I bergamaschi hanno battuto per 0-3 il Napoli e, assieme alla Fiorentina, sono arrivati a tre punti dal primo posto
Nella lunga estate passata a cercare una rivale all’Inter di Simone Inzaghi, tra una esaltazione delle magnifiche sorti future della Juventus di Thiago Motta e un applauso dopo l’altro al Napoli di Antonio Conte, peraltro giustificati dai risultati, la Serie A si era dimenticata, come spesso è accaduto negli ultimi anni, che più del talento degli undici in campo a contare davvero è la convinzione di essere forti. E in questa specialità impossibile da quantificare in numeri c’è una squadra più dotata di tutte le altre: l’Atalanta di Gian Piero Gasperini. I bergamaschi avevano iniziato la stagione alternando ottime prestazioni e blackout clamorosi, alla ricerca di un nuovo centro di gravità dopo la cessione di Teun Koopmeiners ai bianconeri. Perché se è vero che si vince in undici e di squadra, ci sono giocatori che sono più squadra di altri e attorno ai quali gli altri gravitano. Gian Piero Gasperini ha sperimentato un po’, ha cercato di trovare un nuovo Koopmeiners, poi ha capito che riproporre ciò che è stato non aveva senso e ha iniziato a riprogrammare quel corpo unico che è stato l’Atalanta e che si è dimostrato essere ancora. Missione difficile, che sembrava però dare risposte positive, ma alla quale serviva un esame ulteriore, quello contro una squadra di primissimo livello. È arrivato all’ora di pranzo di domenica 3 novembre allo stadio Diego Armando Maradona di Napoli: vittoria per 0-3. Che vuol dire terzo posto in classifica e candidatura urbi et orbi per essere attrice protagonista per la lotta scudetto.
E visto che una candidatura non la si nega mai a nessuno ecco anche l’aggiunta della Fiorentina di Raffaele Palladino. Tanto viola e nerazzurri hanno raggranellato gli stessi punti, ventidue, e vincono entrambe da cinque turni a questa parte. Ocio però a lasciarsi trasportare dall’esaltazione recente, perché senz’altro Atalanta e Fiorentina hanno ottimi interpreti e allenatori capaci e caparbi, ma sono anche le squadre che concedono più occasioni agli avversari e, come si è visto contro Napoli e Torino in questo fine settimana, alle due è andata bene anche per errori e imprecisioni altrui.
Napoli e Inter in ogni caso sono ancora avanti almeno per questa settimana.
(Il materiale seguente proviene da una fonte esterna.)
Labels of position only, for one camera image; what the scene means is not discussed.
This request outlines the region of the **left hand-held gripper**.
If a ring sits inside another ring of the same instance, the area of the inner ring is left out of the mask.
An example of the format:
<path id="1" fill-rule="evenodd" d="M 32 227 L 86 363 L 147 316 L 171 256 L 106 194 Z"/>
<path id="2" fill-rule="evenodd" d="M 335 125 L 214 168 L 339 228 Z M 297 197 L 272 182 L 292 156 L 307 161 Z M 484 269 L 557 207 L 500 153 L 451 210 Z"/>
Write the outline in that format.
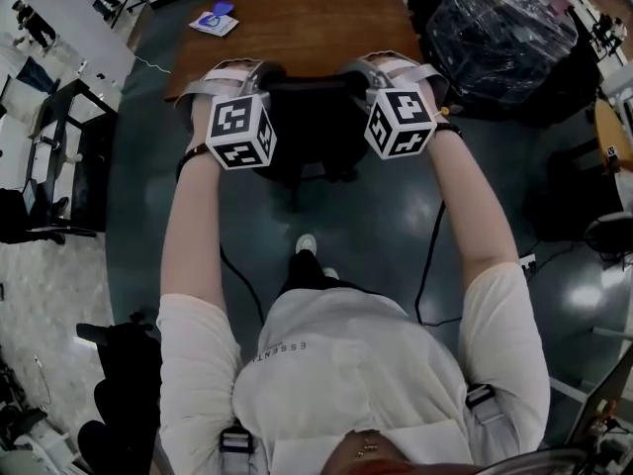
<path id="1" fill-rule="evenodd" d="M 277 62 L 236 58 L 190 82 L 176 100 L 176 111 L 190 135 L 195 134 L 194 103 L 207 100 L 211 110 L 202 126 L 203 139 L 188 148 L 178 168 L 208 153 L 225 170 L 269 166 L 277 136 L 268 115 L 270 94 L 265 83 L 285 74 Z"/>

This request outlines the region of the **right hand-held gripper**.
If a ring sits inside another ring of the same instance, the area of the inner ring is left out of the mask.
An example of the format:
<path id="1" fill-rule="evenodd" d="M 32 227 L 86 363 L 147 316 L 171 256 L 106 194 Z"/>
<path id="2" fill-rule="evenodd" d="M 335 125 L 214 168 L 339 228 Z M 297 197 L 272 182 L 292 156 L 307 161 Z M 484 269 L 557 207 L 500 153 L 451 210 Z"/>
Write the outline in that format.
<path id="1" fill-rule="evenodd" d="M 382 159 L 420 154 L 444 125 L 448 80 L 429 63 L 378 51 L 343 66 L 352 99 L 368 115 L 364 138 Z"/>

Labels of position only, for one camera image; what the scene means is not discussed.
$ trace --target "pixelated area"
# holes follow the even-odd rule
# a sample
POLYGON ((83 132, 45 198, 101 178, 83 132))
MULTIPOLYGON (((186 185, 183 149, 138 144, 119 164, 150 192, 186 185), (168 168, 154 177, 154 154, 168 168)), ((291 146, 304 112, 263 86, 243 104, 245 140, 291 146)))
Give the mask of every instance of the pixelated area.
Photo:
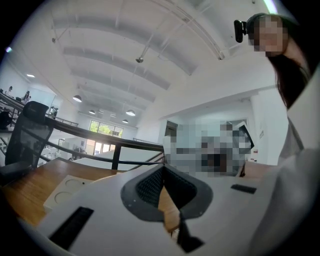
POLYGON ((168 164, 192 176, 235 176, 253 147, 249 134, 227 121, 202 120, 179 125, 176 137, 163 140, 168 164))
POLYGON ((288 31, 275 15, 258 17, 248 27, 249 44, 255 51, 265 52, 271 57, 283 52, 288 43, 288 31))

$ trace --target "black mesh chair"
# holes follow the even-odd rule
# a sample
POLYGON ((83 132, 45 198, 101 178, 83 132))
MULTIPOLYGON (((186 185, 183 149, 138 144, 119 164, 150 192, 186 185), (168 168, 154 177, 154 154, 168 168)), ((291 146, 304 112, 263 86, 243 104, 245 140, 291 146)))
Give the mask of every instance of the black mesh chair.
POLYGON ((28 102, 19 115, 5 154, 5 166, 0 167, 0 186, 4 186, 37 168, 39 157, 53 127, 46 124, 48 107, 36 101, 28 102))

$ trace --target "ceiling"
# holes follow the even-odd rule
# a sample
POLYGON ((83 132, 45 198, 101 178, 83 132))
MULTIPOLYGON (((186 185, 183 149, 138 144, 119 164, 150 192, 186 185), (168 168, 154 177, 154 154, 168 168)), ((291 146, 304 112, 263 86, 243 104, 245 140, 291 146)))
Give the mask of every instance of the ceiling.
MULTIPOLYGON (((246 54, 248 45, 234 39, 233 21, 267 12, 262 0, 255 2, 58 0, 51 5, 49 34, 82 97, 78 110, 102 110, 106 119, 128 119, 135 127, 177 81, 246 54), (136 61, 140 56, 142 63, 136 61), (126 115, 129 109, 136 116, 126 115)), ((15 65, 24 74, 30 65, 23 58, 15 65)))

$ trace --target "desk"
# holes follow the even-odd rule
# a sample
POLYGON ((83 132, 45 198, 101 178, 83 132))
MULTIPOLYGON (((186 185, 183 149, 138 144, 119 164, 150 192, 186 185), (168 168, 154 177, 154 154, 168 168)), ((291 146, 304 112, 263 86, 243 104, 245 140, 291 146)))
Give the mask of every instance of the desk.
MULTIPOLYGON (((46 215, 44 202, 67 175, 96 181, 116 173, 116 170, 56 158, 38 167, 22 179, 3 187, 2 191, 17 215, 29 224, 37 226, 46 215)), ((164 212, 166 230, 168 232, 175 230, 179 226, 179 210, 165 188, 160 194, 158 209, 164 212)))

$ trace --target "chair backrest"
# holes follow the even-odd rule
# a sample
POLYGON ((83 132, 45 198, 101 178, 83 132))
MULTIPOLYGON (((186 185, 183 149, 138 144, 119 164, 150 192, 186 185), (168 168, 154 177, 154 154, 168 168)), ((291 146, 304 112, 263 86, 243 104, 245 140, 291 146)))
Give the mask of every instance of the chair backrest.
POLYGON ((36 101, 28 102, 19 115, 5 154, 5 165, 19 161, 37 168, 39 157, 53 127, 46 124, 48 106, 36 101))

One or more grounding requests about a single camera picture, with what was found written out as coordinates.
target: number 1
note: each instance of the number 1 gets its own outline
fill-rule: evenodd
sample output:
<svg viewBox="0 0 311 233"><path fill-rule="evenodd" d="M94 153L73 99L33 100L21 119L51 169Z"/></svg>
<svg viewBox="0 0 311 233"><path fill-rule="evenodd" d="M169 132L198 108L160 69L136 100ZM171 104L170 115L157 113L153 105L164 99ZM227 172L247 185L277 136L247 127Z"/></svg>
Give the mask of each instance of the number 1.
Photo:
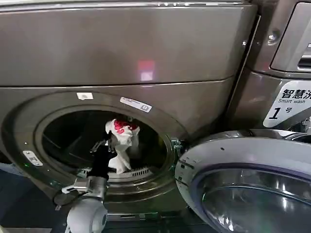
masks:
<svg viewBox="0 0 311 233"><path fill-rule="evenodd" d="M273 115L273 117L269 117L269 119L277 119L277 114L279 113L279 111L281 110L281 108L275 108L275 113L274 113L274 115Z"/></svg>

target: washing machine top panel
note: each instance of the washing machine top panel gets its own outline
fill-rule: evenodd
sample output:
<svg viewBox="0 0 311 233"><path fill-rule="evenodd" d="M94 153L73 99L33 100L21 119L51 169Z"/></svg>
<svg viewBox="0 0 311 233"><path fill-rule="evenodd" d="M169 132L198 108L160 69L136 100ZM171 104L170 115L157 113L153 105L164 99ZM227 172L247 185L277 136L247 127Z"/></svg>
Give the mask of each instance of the washing machine top panel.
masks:
<svg viewBox="0 0 311 233"><path fill-rule="evenodd" d="M256 14L241 1L10 2L0 8L4 86L224 80Z"/></svg>
<svg viewBox="0 0 311 233"><path fill-rule="evenodd" d="M289 25L276 52L271 67L289 72L311 73L311 3L300 2L295 7Z"/></svg>
<svg viewBox="0 0 311 233"><path fill-rule="evenodd" d="M311 145L302 133L223 132L177 163L178 189L219 232L309 232Z"/></svg>

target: smart wash label
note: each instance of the smart wash label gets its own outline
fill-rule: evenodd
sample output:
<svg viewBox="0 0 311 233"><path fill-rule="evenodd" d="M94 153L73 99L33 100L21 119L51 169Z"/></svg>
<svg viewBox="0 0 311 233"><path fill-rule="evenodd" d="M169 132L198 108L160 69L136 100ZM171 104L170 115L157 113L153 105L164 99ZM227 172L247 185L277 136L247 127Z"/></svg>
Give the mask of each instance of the smart wash label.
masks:
<svg viewBox="0 0 311 233"><path fill-rule="evenodd" d="M311 81L290 81L281 88L263 125L274 127L310 107Z"/></svg>

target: screw
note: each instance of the screw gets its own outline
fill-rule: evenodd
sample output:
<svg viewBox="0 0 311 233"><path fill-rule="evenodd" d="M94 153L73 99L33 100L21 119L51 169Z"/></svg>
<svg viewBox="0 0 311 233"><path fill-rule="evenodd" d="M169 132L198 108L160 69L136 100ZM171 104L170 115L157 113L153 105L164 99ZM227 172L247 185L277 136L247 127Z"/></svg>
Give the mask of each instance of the screw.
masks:
<svg viewBox="0 0 311 233"><path fill-rule="evenodd" d="M269 35L268 38L269 38L269 40L273 40L273 41L276 40L276 36L275 35Z"/></svg>

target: barcode sticker
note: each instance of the barcode sticker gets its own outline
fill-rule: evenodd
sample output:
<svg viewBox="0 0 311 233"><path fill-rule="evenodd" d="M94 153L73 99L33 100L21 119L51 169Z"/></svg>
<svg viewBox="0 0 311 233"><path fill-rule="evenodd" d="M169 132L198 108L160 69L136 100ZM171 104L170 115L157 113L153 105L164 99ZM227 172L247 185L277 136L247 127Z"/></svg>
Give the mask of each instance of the barcode sticker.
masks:
<svg viewBox="0 0 311 233"><path fill-rule="evenodd" d="M132 99L125 98L125 97L121 97L120 102L124 103L126 105L129 105L133 108L137 108L141 111L147 112L147 113L150 112L150 110L152 109L152 106L150 106L146 103L139 102L137 100L132 100Z"/></svg>
Domenica prossima si sfideranno e la Serie A potrà offrire un’altra occasione di riscrittura delle sicurezze, anzi sicumere, alle quali si aggrappa per considerarsi ancora appassionante e combattuta.
Questa è Ocio però, la rubrica di Giovanni Battistuzzi sul campionato di calcio italiano, un piccolo breviario per evitare di prendere troppo sul serio la giornata di Serie A appena giocata
Una novità interessante però c’è. A determinare vittorie e sconfitte e ovviamente pareggi, sono sempre più coloro i quali per un sacco di tempo si sono presi più insulti che applausi: i portieri.
Va così perché gli allenatori sono quasi tutti concentrati a seguire la moda del momento che vuole che il calcio sia nient’altro che una rete di spazi liberi da riempire con i movimenti. Così va a finire che tra sovrapposizioni, avanzamenti, traslazioni i difensori fanno tutto tranne che difendere. E chi è in porta si trova davanti persone libere di tirare. Quando però c’è troppa abbondanza va sempre a finire che aumentano a dismisura gli sprechi. E in questi sprechi i portieri si tuffano, parano, ottenendo un proscenio che anni fa avevano solo in pochi e di solito quelli più sventurati. Ocio però che a continuare così può finire a schifio per tanti, soprattutto quando le fatiche della stagione si faranno sentire. Tra i tanti non ci sono al momento il Monza di Alessandro Nesta, l’Empoli di Roberto D’Aversa e, unica tra quelle là davanti – anche se si è presa una pausa proprio contro l’Atalanta – il Napoli di Antonio Conte.